■ How to complete this task ■
Repeat word for word the lines from the one containing "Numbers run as" to the end of the material below, and leave all pictures out.

■ Data extract ■
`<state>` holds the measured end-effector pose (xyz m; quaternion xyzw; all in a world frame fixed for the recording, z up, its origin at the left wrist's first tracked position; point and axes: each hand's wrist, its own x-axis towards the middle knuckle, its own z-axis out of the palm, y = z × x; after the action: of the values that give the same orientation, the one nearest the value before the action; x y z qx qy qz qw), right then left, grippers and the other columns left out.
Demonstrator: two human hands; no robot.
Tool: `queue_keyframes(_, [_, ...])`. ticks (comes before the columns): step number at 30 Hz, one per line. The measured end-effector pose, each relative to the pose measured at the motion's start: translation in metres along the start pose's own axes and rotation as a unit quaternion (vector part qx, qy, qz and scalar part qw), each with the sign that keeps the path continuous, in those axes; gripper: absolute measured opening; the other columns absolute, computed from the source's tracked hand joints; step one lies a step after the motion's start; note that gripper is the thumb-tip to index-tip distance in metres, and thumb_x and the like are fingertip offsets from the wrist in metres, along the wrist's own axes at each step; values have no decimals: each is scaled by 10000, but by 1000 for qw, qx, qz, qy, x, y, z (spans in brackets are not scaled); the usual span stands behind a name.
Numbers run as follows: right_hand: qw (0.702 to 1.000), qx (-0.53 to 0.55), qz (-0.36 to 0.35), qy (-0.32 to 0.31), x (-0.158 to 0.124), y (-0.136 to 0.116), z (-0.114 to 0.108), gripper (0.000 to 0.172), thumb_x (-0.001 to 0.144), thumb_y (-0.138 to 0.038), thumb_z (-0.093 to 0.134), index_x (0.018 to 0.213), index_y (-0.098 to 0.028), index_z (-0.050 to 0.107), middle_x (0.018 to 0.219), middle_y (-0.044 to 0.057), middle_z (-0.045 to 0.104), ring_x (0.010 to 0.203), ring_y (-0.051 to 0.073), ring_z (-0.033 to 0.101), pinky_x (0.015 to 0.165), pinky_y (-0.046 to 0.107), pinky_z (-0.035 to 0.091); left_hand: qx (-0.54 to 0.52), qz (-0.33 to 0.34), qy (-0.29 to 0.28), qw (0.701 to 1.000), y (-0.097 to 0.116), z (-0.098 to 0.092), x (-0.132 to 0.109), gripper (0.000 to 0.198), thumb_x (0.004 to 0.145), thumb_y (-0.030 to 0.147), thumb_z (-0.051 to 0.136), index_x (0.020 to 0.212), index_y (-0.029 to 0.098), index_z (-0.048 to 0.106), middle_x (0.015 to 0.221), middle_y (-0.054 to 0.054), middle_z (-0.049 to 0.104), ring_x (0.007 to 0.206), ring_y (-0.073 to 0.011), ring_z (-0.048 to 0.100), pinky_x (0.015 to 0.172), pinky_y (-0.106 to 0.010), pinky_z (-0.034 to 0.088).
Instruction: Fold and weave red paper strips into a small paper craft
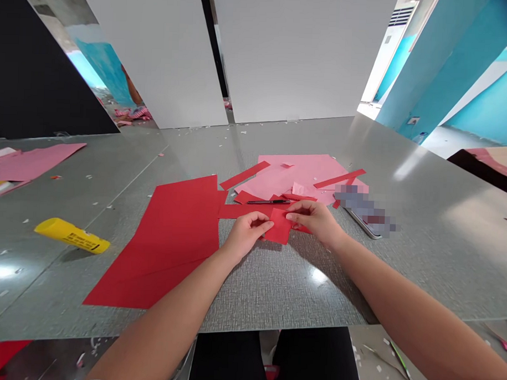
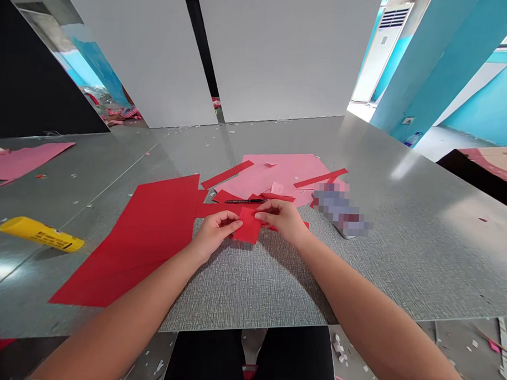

■ Exercise output ■
Numbers run as follows: right_hand: qw (0.702 to 1.000), qx (-0.53 to 0.55), qz (-0.36 to 0.35), qy (-0.32 to 0.31), x (-0.158 to 0.124), y (-0.136 to 0.116), z (-0.114 to 0.108), gripper (0.000 to 0.172), thumb_x (-0.001 to 0.144), thumb_y (-0.138 to 0.038), thumb_z (-0.093 to 0.134), index_x (0.018 to 0.213), index_y (-0.098 to 0.028), index_z (-0.050 to 0.107), middle_x (0.018 to 0.219), middle_y (-0.044 to 0.057), middle_z (-0.045 to 0.104), ring_x (0.010 to 0.203), ring_y (-0.051 to 0.073), ring_z (-0.033 to 0.101), pinky_x (0.015 to 0.165), pinky_y (-0.046 to 0.107), pinky_z (-0.035 to 0.091); left_hand: qx (-0.54 to 0.52), qz (-0.33 to 0.34), qy (-0.29 to 0.28), qw (0.701 to 1.000), y (-0.097 to 0.116), z (-0.098 to 0.092), x (-0.132 to 0.109), gripper (0.000 to 0.198), thumb_x (0.004 to 0.145), thumb_y (-0.030 to 0.147), thumb_z (-0.051 to 0.136), index_x (0.020 to 0.212), index_y (-0.029 to 0.098), index_z (-0.048 to 0.106), middle_x (0.015 to 0.221), middle_y (-0.054 to 0.054), middle_z (-0.049 to 0.104), ring_x (0.007 to 0.206), ring_y (-0.073 to 0.011), ring_z (-0.048 to 0.100), pinky_x (0.015 to 0.172), pinky_y (-0.106 to 0.010), pinky_z (-0.034 to 0.088).
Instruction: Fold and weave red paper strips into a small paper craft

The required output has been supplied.